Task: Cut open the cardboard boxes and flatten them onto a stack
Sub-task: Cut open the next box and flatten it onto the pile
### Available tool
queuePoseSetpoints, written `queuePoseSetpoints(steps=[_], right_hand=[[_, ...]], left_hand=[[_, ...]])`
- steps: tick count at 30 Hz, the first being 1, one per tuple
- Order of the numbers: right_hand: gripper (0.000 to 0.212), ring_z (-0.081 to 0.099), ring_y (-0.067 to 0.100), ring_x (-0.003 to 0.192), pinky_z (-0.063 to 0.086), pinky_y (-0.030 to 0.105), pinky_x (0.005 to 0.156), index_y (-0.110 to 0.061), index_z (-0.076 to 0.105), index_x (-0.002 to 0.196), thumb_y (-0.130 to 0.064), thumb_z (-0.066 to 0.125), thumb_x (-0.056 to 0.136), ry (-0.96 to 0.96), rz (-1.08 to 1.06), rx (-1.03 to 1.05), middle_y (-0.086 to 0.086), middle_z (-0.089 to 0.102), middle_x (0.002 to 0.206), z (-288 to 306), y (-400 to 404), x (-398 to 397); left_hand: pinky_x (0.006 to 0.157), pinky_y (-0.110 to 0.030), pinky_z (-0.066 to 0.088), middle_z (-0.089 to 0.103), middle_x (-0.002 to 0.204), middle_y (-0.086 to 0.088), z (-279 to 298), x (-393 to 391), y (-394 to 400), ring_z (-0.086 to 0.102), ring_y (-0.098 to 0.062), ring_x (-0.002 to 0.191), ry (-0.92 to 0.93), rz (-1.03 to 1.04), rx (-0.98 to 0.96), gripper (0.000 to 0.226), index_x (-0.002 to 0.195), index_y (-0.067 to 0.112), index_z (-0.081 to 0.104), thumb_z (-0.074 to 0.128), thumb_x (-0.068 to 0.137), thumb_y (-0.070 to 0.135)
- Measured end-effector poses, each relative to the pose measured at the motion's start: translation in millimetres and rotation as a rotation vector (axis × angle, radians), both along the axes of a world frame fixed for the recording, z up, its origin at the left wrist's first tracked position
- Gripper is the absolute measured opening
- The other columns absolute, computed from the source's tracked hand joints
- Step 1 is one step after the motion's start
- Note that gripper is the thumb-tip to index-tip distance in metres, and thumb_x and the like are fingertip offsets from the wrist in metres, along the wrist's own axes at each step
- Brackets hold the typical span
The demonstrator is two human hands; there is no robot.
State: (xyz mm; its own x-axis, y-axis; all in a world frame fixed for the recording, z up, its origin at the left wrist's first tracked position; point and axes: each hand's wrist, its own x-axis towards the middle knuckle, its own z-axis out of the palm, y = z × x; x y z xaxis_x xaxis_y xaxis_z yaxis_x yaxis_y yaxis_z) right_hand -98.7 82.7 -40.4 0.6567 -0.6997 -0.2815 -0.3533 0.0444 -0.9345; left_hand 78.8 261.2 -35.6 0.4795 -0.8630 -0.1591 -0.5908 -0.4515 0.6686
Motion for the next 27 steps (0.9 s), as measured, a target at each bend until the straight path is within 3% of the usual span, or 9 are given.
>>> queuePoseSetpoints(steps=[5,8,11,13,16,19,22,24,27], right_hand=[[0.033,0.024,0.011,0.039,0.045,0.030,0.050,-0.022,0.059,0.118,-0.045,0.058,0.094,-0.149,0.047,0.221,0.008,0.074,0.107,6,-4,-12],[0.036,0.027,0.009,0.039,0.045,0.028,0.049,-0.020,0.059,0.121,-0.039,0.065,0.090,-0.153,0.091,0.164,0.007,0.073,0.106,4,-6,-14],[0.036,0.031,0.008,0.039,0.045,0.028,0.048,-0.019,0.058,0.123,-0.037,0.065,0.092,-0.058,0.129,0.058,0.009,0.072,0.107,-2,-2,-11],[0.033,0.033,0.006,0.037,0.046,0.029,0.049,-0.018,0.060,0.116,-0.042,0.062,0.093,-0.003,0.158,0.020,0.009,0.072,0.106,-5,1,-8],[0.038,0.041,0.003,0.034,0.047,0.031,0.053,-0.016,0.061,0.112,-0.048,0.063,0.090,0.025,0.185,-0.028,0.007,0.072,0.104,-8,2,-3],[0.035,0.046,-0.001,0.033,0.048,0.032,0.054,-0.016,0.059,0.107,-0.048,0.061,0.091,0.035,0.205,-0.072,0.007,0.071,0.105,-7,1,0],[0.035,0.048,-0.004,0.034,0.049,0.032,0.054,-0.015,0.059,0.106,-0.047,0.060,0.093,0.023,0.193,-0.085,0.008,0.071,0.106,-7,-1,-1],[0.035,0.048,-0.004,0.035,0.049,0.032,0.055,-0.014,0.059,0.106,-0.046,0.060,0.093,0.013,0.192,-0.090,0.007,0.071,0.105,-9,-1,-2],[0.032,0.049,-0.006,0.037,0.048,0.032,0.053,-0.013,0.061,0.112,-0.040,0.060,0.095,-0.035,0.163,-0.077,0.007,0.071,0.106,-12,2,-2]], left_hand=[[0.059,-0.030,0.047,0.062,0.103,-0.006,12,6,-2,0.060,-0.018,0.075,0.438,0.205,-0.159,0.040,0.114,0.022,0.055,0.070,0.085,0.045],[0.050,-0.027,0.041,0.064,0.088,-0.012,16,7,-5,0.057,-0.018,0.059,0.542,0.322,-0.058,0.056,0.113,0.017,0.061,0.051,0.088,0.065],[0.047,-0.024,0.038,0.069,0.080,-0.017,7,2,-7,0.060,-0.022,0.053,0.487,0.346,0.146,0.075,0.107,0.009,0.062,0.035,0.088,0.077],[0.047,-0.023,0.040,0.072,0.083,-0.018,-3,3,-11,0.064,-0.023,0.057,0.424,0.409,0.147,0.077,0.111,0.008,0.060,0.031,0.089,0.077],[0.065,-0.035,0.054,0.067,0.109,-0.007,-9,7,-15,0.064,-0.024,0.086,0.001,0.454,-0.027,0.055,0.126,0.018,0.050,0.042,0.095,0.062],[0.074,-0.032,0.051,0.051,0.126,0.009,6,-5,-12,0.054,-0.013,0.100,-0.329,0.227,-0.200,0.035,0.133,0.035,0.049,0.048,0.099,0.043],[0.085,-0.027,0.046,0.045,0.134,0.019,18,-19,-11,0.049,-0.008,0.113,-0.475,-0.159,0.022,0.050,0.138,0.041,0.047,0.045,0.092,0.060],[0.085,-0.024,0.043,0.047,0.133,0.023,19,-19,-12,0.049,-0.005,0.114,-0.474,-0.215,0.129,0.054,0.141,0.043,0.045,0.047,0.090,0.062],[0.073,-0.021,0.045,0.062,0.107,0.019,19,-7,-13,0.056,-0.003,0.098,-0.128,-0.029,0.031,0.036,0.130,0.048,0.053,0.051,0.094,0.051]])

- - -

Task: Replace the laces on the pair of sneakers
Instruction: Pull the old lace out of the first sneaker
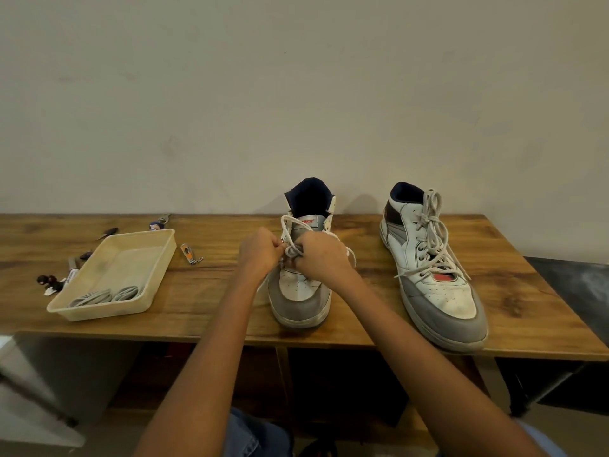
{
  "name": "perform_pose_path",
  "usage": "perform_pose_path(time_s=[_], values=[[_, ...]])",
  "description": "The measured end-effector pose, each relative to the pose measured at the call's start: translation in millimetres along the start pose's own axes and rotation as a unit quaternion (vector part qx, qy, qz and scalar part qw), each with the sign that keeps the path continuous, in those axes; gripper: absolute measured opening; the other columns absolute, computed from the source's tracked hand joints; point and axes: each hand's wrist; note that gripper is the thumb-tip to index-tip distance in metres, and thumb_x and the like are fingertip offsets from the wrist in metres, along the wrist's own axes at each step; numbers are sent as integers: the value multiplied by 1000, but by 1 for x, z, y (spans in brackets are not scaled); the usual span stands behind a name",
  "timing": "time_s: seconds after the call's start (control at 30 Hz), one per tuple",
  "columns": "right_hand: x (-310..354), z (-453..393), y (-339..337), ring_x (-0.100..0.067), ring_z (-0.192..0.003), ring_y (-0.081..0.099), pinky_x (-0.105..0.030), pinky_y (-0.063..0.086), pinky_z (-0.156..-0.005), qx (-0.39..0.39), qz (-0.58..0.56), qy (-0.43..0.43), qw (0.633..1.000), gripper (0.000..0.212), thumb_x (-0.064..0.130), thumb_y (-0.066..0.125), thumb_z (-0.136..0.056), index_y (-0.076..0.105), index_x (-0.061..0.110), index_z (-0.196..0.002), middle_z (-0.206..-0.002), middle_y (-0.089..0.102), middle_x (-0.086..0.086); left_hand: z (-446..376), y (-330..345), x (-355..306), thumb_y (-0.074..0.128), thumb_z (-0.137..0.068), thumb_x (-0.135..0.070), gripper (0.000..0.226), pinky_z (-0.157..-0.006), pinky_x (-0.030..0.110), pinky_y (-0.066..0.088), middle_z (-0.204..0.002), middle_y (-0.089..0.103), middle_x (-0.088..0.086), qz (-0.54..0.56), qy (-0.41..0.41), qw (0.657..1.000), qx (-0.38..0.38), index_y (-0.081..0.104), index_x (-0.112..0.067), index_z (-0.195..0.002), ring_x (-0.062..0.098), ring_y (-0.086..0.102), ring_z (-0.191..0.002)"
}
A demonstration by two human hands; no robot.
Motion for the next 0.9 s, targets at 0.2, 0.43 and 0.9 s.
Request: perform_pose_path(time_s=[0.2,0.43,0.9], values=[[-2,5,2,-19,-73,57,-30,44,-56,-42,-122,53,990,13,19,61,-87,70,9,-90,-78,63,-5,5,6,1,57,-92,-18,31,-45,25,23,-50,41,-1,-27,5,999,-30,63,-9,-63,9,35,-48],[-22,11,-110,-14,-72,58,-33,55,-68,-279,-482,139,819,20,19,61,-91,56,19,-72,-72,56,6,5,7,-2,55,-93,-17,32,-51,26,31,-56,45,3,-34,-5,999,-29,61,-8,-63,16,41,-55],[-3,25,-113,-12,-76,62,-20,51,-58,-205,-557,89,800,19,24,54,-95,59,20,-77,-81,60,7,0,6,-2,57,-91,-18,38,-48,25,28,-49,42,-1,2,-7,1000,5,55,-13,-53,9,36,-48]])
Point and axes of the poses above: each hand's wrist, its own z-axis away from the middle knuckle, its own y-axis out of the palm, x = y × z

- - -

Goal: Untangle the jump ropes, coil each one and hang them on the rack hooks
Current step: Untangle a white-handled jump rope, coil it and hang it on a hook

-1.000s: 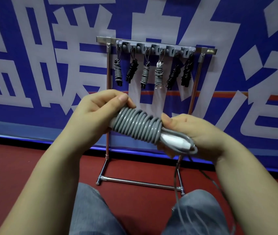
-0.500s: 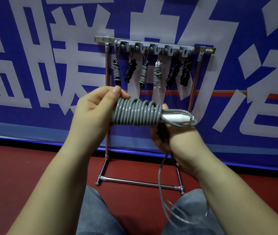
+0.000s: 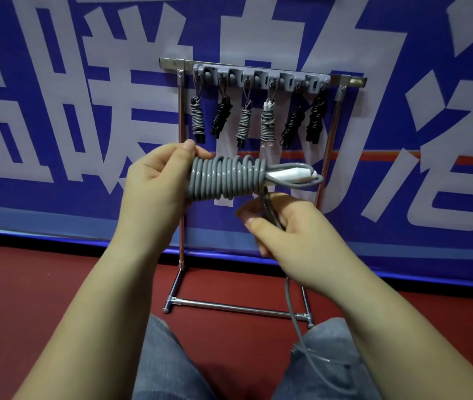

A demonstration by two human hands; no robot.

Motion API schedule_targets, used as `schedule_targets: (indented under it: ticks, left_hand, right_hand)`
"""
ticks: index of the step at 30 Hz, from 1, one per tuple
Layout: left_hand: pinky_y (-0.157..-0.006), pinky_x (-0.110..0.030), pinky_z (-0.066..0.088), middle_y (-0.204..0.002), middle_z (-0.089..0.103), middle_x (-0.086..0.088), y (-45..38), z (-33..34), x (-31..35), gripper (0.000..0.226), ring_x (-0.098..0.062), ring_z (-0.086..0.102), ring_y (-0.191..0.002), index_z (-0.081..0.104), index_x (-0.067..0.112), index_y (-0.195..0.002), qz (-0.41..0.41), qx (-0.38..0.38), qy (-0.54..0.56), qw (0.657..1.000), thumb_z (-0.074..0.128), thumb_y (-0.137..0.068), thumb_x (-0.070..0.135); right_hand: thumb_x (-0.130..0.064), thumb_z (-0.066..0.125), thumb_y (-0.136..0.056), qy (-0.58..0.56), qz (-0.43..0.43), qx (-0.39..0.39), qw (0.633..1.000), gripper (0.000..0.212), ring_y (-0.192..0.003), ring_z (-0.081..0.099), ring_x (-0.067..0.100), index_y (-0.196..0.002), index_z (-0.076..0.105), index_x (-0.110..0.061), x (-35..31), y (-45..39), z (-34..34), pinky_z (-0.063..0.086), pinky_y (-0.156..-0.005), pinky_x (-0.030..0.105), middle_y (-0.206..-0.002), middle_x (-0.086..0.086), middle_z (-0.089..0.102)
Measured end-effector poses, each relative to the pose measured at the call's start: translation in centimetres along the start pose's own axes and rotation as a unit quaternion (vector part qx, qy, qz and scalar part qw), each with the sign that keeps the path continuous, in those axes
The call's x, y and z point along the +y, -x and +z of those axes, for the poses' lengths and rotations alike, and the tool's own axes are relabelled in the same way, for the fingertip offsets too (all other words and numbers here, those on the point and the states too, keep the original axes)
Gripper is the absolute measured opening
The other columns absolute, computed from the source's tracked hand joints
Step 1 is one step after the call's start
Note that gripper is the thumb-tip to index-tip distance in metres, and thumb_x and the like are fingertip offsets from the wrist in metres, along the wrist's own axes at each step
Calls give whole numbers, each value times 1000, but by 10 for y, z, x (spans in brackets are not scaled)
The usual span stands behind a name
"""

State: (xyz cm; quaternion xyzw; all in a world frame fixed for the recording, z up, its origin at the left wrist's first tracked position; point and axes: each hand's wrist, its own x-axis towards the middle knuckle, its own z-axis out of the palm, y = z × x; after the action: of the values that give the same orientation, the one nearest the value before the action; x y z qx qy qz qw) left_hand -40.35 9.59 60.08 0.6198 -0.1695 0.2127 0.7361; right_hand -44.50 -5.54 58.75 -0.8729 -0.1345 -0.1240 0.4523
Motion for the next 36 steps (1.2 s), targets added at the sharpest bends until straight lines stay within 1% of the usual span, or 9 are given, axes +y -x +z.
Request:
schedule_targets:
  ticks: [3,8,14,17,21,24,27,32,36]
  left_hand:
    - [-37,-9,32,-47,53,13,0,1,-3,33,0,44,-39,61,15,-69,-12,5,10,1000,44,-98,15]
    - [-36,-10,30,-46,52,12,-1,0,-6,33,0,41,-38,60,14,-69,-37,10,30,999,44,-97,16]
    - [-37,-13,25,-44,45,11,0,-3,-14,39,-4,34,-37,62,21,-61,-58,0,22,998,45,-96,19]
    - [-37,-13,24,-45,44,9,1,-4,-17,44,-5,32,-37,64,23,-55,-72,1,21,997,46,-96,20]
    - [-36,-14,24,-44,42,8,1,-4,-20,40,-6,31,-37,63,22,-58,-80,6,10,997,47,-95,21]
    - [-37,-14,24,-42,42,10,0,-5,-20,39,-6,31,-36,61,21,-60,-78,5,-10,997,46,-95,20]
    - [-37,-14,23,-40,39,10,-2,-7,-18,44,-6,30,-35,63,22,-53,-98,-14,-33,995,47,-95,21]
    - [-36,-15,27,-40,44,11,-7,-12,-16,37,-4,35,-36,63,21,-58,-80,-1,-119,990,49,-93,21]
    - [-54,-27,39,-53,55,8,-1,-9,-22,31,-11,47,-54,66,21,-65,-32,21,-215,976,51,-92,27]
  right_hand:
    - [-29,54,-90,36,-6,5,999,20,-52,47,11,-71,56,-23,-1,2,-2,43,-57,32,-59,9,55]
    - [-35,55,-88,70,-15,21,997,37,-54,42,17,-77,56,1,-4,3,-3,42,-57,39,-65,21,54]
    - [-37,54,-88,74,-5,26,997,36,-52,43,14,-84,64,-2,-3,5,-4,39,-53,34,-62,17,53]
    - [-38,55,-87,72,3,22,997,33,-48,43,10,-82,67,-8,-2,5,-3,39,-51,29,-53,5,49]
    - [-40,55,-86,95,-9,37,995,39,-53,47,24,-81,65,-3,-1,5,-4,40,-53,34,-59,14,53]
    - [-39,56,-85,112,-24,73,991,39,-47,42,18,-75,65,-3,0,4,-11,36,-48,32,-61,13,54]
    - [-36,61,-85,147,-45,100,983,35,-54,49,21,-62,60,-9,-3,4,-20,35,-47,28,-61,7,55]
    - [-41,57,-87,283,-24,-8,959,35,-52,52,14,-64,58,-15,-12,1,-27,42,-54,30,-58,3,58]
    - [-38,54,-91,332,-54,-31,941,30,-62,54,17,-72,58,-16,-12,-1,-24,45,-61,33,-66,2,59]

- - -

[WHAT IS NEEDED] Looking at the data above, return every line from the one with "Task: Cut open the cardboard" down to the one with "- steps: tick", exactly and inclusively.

[RESULT]
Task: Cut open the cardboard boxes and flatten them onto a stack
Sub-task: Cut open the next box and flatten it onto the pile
### Available tool
queuePoseSetpoints, written `queuePoseSetpoints(steps=[_], right_hand=[[_, ...]], left_hand=[[_, ...]])`
- steps: tick count at 30 Hz, the first being 1, one per tuple

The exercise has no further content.